Please give back the listing below word for word, without the images.

BEGIN Given entries

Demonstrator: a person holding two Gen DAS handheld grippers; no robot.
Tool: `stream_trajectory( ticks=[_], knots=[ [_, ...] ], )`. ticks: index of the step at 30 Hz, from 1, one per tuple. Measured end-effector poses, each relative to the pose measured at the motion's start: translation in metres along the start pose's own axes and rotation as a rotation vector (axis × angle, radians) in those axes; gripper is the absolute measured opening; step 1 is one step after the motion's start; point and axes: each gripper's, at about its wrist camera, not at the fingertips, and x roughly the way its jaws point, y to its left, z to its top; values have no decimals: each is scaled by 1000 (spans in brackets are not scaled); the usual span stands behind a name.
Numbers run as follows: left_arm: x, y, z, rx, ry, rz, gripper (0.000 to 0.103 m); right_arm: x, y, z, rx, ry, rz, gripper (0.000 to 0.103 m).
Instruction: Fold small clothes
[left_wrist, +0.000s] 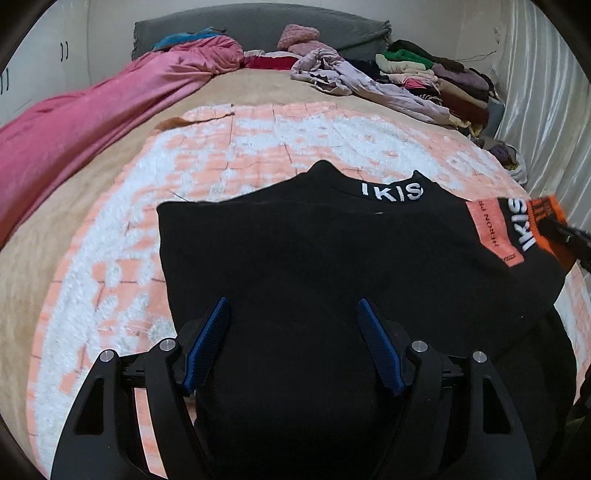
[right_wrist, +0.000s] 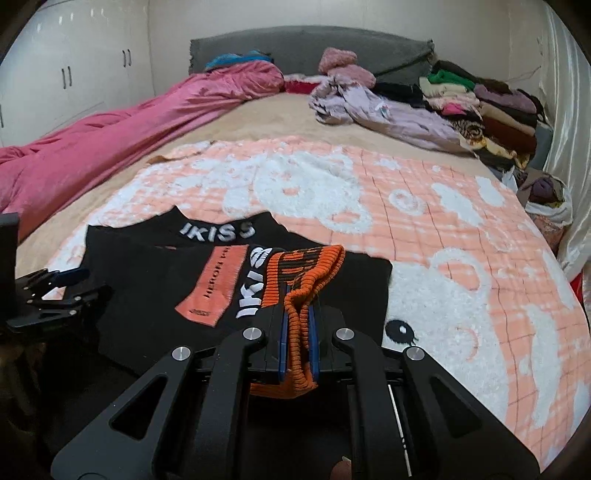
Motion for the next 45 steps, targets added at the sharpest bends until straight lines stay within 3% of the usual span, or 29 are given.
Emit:
stream_trajectory(
  ticks=[13, 17, 20, 28, 32, 35, 40, 42, 45],
  knots=[
    [-4, 1, 1, -20, -17, -29, 71, 40, -18, -23, 56, 134, -35, 3],
    [-16, 8, 4, -39, -41, -41, 71, 37, -18, -23, 57, 119, -32, 4],
    [-28, 27, 6, -83, -58, -35, 71, 34, -22, -24, 47, 115, -48, 11],
    [-68, 79, 10, -197, -146, 58, 71, -7, -39, -12, 80, 18, -47, 16],
    [-71, 61, 13, -149, -157, 29, 71, -20, -31, -8, 56, -15, -22, 22],
    [-66, 32, 9, -87, -141, -36, 71, -22, -20, -8, 32, -6, 14, 22],
    [-39, -13, -7, 27, -40, -111, 71, -9, 5, -17, -24, 52, 83, 22],
    [-21, -24, -17, 69, 32, -63, 71, 0, 12, -23, -45, 91, 77, 22],
    [-16, -28, -24, 117, 45, -21, 71, 17, 11, -34, -63, 181, 29, 27]
  ],
)
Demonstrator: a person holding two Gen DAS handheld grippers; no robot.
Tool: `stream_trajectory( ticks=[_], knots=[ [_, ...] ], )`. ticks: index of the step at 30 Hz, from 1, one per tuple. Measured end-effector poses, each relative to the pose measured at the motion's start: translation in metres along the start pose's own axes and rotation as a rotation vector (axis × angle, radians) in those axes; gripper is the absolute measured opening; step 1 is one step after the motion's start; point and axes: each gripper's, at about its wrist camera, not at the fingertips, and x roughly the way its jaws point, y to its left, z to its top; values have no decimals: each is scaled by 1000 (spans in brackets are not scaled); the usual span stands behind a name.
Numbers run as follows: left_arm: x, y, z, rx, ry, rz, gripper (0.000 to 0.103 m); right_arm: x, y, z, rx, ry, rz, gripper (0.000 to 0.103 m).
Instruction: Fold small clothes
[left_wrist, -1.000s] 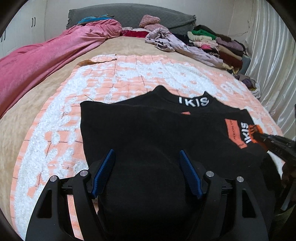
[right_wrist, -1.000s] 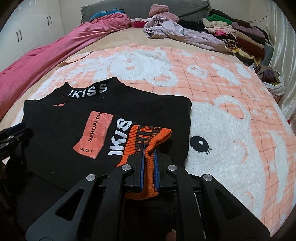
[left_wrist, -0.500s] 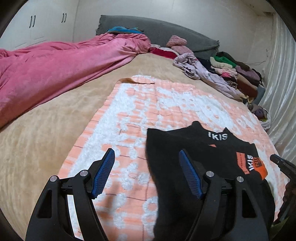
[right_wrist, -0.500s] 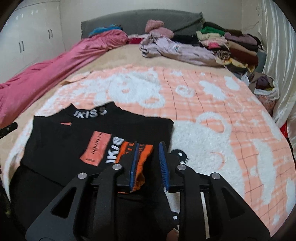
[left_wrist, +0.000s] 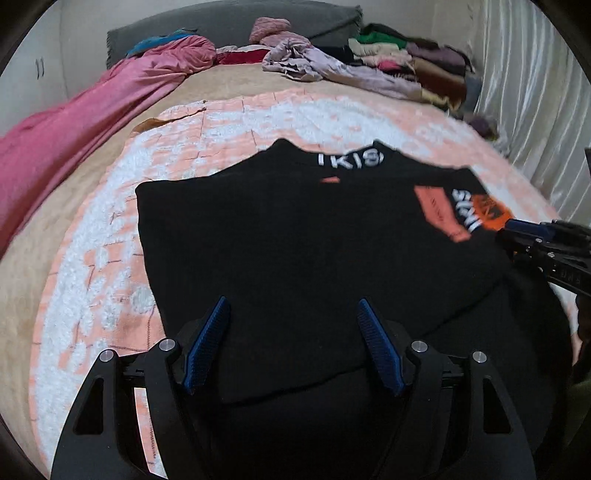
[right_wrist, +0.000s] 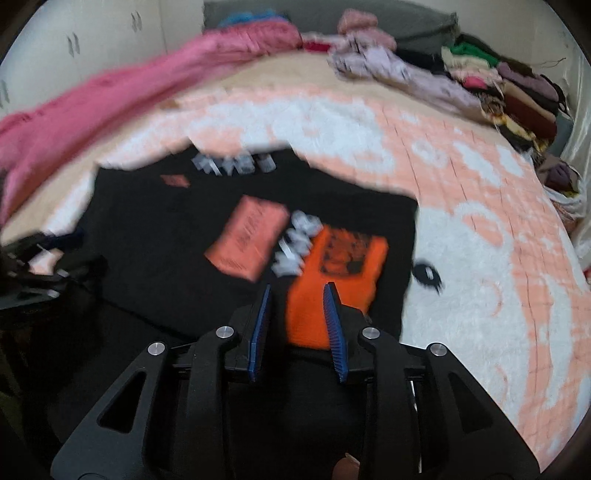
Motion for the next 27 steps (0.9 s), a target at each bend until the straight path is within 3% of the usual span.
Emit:
stream_trajectory(
  ticks=[4, 11, 13, 17, 20, 27],
  knots=[
    [0, 3, -1, 6, 6, -4, 72, 12, -8, -9, 22, 37, 12, 31],
    [-7, 9, -1, -36, -9, -47, 73, 2, -9, -9, 44, 2, 29, 35],
    [-11, 11, 0, -45, -18, -52, 73, -4, -10, -8, 51, -13, 36, 43],
    [-18, 15, 0, -60, -37, -46, 73, -14, -8, -6, 52, -43, 48, 45],
    [-24, 19, 1, -69, -52, -39, 73, -18, -6, -4, 49, -58, 50, 53],
    [-41, 28, 5, -72, -104, 1, 86, -33, -7, 0, 68, -113, 43, 73]
  ],
)
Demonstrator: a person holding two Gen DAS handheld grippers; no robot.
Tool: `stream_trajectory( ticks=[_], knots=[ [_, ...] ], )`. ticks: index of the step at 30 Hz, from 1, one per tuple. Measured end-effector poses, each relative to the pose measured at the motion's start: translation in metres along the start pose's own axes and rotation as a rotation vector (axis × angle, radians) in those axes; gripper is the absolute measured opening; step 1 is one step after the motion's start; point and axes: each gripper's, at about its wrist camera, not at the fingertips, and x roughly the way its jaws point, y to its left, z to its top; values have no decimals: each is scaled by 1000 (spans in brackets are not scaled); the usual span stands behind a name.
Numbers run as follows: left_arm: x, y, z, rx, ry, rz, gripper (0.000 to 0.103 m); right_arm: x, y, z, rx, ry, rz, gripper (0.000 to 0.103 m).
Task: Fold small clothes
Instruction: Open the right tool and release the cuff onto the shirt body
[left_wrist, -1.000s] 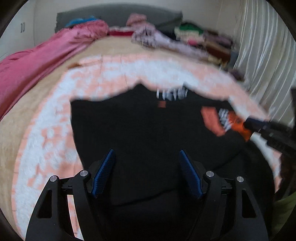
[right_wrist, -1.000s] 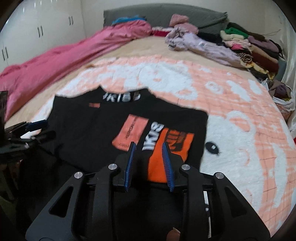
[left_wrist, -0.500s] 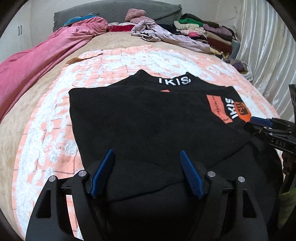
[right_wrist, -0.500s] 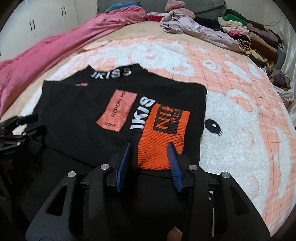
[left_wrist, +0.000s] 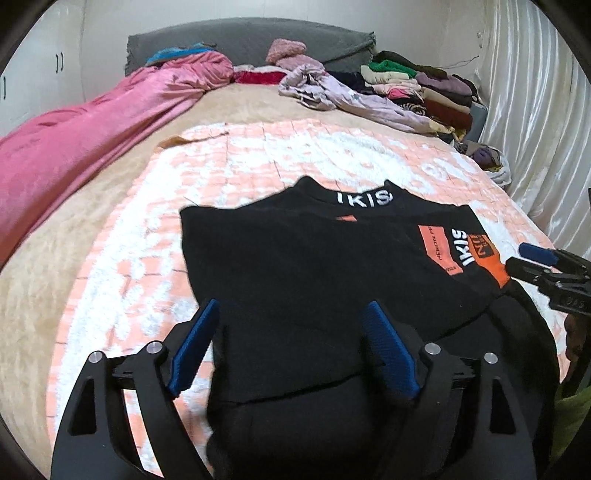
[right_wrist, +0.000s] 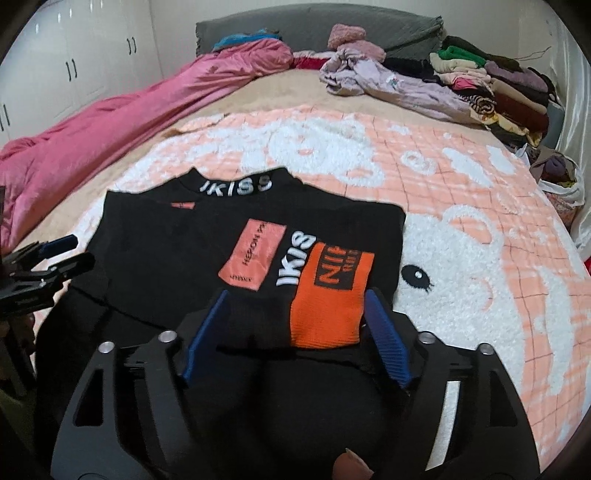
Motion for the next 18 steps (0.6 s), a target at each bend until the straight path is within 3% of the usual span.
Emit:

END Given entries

**Expected answer:**
Demonstrator: a person holding two Gen DAS handheld grippers; no robot.
Tool: `stream_trajectory( ticks=[_], knots=[ [_, ...] ], )`. ticks: index of the step at 30 Hz, from 1, one per tuple. Measured end-effector poses, each relative to the pose measured at the motion's start: translation in metres along the start pose's own axes and rotation as a rotation vector (axis × angle, radians) in those axes; gripper is the absolute measured opening; step 1 is one step after the motion's start; point and axes: each gripper's, at about its wrist camera, not at the fingertips, and x roughly the way its jaws point, y to its left, z to its top; values have no decimals: each is scaled by 1000 (spans in brackets are not scaled); the usual span stands behind a name.
Numbers run as follows: left_arm: x, y, z, rx, ry, rz, gripper (0.000 to 0.103 m); right_arm: x, y, z, rx, ry, rz, gripper (0.000 to 0.103 m).
Instruction: Fold small clothes
[left_wrist, +0.000s] 
[right_wrist, +0.000s] 
Motion for the next 45 steps, targets added at the sharpest bends until straight lines stay within 3% of the usual span, or 29 are given.
Emit:
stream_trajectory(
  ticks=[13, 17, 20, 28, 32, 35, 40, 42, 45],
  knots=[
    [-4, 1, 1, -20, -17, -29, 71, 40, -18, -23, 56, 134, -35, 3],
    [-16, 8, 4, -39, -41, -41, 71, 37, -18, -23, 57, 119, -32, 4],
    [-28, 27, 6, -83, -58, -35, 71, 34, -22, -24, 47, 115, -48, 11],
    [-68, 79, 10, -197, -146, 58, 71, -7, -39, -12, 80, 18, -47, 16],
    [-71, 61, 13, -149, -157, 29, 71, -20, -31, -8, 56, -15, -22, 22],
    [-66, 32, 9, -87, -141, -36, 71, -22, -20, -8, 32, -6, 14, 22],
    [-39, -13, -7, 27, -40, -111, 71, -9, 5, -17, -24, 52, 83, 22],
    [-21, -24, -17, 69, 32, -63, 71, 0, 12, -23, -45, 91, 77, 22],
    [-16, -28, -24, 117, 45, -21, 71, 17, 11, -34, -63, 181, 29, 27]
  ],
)
Demonstrator: a person holding two Gen DAS handheld grippers; no robot.
Tool: `stream_trajectory( ticks=[_], knots=[ [_, ...] ], )`. ticks: index of the step at 30 Hz, from 1, one per tuple. Measured end-effector poses, each relative to the pose measured at the motion's start: translation in metres along the start pose's own axes and rotation as a rotation vector (axis × angle, radians) in those axes; gripper is the absolute measured opening; step 1 is one step after the motion's start; point and axes: each gripper's, at about its wrist camera, not at the fingertips, and x roughly the way its jaws point, y to its left, z to its top; values have no decimals: each is scaled by 1000 (spans in brackets are not scaled); the usual span stands behind a name.
Numbers run as follows: left_arm: x, y, z, rx, ry, rz, gripper (0.000 to 0.103 m); right_arm: x, y, z, rx, ry, rz, gripper (0.000 to 0.103 m).
Instruction: Fold small clothes
[left_wrist, -1.000s] 
[right_wrist, -1.000s] 
[left_wrist, -0.500s] 
[right_wrist, -0.500s] 
[left_wrist, +0.000s] 
[right_wrist, +0.000s] 
Motion for the next 27 steps (0.9 s), a target at each bend until the straight path is within 3% of the usual span.
Emit:
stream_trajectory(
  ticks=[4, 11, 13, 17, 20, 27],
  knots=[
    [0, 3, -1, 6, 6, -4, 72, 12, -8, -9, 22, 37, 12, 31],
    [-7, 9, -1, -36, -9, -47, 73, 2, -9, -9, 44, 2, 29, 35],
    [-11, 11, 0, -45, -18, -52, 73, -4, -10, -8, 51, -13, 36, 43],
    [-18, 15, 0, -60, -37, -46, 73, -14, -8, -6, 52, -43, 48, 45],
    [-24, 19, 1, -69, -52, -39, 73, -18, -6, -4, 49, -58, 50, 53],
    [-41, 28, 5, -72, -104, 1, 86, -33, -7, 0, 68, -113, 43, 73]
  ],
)
Demonstrator: a person holding two Gen DAS handheld grippers; no robot.
Tool: `stream_trajectory( ticks=[_], knots=[ [_, ...] ], )`. ticks: index of the step at 30 Hz, from 1, one per tuple. Measured end-effector poses, each relative to the pose measured at the motion's start: translation in metres along the start pose's own axes and rotation as a rotation vector (axis × angle, radians) in those axes; gripper is the absolute measured opening; step 1 is one step after the motion's start; point and axes: each gripper's, at about its wrist camera, not at the fingertips, and x roughly the way its jaws point, y to its left, z to its top; values have no decimals: each is scaled by 1000 (spans in brackets are not scaled); the usual span stands behind a name.
Numbers run as follows: left_arm: x, y, z, rx, ry, rz, gripper (0.000 to 0.103 m); right_arm: x, y, z, rx, ry, rz, gripper (0.000 to 0.103 m).
Task: Fold small clothes
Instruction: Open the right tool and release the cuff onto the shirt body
[left_wrist, -1.000s] 
[right_wrist, -1.000s] 
[left_wrist, -0.500s] 
[right_wrist, -0.500s] 
[left_wrist, +0.000s] 
[right_wrist, +0.000s] 
Motion for the next 18 steps (0.6 s), a target at each bend until the straight path is within 3% of the usual span.
Emit:

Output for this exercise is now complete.